*** Input material Section Begins ***

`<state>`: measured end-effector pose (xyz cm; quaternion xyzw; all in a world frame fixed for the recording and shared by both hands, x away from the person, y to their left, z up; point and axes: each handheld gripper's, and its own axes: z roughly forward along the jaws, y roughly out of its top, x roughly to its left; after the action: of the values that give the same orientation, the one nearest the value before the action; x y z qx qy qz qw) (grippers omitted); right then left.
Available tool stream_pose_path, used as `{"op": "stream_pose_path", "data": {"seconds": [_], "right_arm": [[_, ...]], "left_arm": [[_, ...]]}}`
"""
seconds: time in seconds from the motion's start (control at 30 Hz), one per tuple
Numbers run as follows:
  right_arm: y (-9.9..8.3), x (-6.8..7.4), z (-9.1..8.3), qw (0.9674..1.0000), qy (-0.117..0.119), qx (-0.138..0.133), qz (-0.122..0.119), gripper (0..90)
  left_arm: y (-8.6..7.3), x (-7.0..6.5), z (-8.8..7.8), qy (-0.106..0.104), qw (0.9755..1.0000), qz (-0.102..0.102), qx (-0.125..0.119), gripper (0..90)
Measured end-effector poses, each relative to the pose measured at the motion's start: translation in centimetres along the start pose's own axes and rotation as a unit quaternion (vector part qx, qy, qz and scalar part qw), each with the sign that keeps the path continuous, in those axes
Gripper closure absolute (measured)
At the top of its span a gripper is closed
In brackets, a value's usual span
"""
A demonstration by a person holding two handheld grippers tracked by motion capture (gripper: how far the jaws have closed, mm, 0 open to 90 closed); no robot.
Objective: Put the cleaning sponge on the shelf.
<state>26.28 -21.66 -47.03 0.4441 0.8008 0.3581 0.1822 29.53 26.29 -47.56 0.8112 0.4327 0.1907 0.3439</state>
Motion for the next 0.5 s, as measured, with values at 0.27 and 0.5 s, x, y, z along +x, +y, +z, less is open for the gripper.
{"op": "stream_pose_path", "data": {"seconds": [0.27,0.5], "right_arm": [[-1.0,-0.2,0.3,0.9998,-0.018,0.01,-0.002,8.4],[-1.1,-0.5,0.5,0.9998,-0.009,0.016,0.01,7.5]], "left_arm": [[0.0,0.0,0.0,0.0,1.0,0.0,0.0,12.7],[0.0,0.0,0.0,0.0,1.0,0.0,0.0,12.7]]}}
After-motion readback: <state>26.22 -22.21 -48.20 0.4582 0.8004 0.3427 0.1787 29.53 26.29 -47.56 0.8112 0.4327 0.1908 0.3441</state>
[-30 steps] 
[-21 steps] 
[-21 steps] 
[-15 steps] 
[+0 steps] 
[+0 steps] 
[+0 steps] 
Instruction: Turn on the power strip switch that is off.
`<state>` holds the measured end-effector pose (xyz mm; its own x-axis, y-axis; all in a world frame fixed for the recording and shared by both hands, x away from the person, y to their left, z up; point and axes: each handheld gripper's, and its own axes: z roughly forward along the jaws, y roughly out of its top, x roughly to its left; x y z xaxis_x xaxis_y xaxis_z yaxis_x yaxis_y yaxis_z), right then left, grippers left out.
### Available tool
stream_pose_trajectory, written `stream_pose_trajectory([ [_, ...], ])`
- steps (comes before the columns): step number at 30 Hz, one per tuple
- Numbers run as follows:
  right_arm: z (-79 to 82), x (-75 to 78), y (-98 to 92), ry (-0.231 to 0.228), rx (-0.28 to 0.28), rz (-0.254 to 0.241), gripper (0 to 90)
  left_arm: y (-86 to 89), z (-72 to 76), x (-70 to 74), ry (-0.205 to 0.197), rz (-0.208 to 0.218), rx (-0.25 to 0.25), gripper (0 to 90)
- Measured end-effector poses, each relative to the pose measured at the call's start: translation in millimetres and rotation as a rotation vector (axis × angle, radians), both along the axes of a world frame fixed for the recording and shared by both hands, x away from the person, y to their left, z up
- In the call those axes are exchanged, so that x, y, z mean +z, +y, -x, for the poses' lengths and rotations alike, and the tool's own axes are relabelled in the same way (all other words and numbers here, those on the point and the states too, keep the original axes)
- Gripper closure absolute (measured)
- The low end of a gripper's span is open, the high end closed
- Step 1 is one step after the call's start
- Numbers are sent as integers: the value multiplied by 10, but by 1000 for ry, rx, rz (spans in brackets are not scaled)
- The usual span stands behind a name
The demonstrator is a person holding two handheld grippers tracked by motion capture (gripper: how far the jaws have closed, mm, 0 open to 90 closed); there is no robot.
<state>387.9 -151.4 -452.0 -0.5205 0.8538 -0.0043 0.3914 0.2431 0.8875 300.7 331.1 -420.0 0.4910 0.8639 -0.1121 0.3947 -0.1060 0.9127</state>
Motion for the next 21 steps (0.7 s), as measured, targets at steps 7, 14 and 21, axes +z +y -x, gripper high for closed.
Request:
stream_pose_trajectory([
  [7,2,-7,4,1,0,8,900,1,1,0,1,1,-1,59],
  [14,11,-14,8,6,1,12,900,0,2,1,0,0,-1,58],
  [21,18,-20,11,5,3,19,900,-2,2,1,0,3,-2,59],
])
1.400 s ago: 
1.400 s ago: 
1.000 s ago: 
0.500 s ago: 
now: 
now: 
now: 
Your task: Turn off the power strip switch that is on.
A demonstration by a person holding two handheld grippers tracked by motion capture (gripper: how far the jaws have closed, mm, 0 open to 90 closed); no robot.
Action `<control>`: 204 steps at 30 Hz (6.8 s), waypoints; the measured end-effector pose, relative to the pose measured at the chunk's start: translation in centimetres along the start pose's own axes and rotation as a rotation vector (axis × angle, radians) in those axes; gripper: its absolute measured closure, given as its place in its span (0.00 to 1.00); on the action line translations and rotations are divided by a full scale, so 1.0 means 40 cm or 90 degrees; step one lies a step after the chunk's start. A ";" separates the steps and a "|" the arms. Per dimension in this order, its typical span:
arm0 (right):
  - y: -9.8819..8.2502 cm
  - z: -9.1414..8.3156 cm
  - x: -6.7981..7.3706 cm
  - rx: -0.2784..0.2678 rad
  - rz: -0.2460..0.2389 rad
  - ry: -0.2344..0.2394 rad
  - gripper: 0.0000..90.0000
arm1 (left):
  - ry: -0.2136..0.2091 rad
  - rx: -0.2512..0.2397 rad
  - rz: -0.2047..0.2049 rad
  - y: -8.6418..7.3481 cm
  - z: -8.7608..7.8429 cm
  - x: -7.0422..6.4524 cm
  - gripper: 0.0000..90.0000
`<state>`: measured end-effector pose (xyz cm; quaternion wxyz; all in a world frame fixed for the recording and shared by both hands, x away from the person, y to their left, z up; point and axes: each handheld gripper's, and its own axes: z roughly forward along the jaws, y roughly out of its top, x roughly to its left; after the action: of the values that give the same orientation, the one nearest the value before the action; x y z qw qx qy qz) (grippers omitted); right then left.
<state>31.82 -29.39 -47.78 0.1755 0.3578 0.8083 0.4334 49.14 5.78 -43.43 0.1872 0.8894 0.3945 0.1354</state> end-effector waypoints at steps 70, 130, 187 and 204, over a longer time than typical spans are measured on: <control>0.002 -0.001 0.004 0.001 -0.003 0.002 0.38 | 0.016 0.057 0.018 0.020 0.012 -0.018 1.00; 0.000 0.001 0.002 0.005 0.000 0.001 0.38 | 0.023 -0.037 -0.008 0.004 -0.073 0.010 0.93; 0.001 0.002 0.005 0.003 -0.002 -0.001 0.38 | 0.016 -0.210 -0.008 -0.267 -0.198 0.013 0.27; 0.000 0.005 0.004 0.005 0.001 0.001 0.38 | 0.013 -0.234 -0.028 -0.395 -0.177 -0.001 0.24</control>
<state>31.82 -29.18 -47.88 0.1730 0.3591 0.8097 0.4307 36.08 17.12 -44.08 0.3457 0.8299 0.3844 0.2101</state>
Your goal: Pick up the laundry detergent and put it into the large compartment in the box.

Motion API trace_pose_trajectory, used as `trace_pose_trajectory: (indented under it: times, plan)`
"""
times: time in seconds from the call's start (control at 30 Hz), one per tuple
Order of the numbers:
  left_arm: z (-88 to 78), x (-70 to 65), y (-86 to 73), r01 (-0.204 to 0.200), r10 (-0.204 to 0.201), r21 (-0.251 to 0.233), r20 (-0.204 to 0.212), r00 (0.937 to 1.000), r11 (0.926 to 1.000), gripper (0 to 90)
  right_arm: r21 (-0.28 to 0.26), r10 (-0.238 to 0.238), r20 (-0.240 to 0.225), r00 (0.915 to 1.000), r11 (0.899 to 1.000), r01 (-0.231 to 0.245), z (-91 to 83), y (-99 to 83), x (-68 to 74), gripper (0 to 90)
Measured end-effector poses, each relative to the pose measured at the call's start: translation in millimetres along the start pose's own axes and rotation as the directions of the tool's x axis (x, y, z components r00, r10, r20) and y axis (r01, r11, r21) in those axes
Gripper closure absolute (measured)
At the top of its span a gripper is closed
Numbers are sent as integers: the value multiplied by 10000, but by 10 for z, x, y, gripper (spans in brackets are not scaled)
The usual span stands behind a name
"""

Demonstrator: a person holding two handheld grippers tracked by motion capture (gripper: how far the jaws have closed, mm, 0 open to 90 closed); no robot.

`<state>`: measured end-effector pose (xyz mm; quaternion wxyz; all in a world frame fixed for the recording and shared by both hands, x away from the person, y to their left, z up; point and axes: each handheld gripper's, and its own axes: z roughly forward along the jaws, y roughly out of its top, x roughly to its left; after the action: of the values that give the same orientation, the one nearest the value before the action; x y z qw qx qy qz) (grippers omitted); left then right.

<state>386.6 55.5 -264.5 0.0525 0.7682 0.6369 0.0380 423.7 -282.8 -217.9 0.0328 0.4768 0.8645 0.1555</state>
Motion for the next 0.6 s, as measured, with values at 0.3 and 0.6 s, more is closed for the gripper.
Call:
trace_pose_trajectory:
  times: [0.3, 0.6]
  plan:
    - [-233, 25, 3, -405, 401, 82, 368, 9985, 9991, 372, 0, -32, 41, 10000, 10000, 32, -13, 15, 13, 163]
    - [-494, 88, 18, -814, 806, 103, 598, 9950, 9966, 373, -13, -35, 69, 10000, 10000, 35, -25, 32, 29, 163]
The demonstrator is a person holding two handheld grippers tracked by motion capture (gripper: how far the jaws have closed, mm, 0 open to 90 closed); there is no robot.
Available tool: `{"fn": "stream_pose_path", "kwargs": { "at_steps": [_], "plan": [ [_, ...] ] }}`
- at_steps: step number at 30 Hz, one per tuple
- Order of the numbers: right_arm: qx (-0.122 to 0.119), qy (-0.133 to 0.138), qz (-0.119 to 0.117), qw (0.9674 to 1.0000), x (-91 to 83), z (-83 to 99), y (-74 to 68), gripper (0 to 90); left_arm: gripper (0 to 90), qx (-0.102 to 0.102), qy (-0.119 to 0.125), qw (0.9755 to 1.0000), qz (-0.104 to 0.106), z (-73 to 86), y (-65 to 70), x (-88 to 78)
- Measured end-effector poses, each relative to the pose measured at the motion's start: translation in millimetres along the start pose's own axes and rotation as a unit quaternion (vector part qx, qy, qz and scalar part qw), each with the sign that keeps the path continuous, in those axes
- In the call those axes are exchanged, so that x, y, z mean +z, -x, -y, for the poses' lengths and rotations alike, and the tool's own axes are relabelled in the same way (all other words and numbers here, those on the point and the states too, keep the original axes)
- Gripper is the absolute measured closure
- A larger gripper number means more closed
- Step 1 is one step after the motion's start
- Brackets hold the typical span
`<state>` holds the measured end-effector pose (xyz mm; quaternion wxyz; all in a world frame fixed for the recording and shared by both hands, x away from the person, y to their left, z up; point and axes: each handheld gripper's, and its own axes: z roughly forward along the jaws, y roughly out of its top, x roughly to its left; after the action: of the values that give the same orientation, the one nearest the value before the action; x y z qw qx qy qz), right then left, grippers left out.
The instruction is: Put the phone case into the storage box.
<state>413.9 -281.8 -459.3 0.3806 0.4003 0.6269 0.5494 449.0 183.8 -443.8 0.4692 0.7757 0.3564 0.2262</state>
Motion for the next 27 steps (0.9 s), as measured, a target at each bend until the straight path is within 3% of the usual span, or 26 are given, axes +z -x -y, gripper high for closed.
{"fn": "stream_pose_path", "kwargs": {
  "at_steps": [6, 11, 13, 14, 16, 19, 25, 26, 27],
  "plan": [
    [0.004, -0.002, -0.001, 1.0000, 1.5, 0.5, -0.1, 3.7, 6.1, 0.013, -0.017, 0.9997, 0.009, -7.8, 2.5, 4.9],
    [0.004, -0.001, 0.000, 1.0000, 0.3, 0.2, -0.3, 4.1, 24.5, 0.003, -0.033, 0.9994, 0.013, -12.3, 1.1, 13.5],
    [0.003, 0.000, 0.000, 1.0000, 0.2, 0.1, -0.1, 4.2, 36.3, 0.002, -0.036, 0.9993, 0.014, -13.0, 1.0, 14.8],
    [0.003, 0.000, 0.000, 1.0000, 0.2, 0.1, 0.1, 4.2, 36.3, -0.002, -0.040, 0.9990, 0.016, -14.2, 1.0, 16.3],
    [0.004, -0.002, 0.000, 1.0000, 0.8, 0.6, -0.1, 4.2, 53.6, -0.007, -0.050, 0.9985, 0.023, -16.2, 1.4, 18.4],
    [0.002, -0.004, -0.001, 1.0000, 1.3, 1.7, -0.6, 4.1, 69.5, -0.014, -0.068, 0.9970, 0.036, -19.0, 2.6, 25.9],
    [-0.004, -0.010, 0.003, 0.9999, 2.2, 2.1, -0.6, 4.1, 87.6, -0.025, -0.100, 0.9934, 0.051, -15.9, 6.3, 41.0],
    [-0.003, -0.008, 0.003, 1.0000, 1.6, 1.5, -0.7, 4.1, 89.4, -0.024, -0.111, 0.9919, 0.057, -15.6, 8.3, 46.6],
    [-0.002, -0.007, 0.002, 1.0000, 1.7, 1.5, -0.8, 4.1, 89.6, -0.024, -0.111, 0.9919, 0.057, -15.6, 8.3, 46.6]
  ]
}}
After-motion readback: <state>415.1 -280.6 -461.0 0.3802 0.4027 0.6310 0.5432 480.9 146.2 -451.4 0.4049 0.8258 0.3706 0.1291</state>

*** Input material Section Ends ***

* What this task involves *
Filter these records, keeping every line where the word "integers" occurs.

* The completed task *
- Numbers are sent as integers: the value multiplied by 10, but by 1000 for ry, rx, rz (spans in brackets are not scaled)
Numbers are sent as integers: the value multiplied by 10000, but by 10 for z, x, y, gripper (spans in brackets are not scaled)

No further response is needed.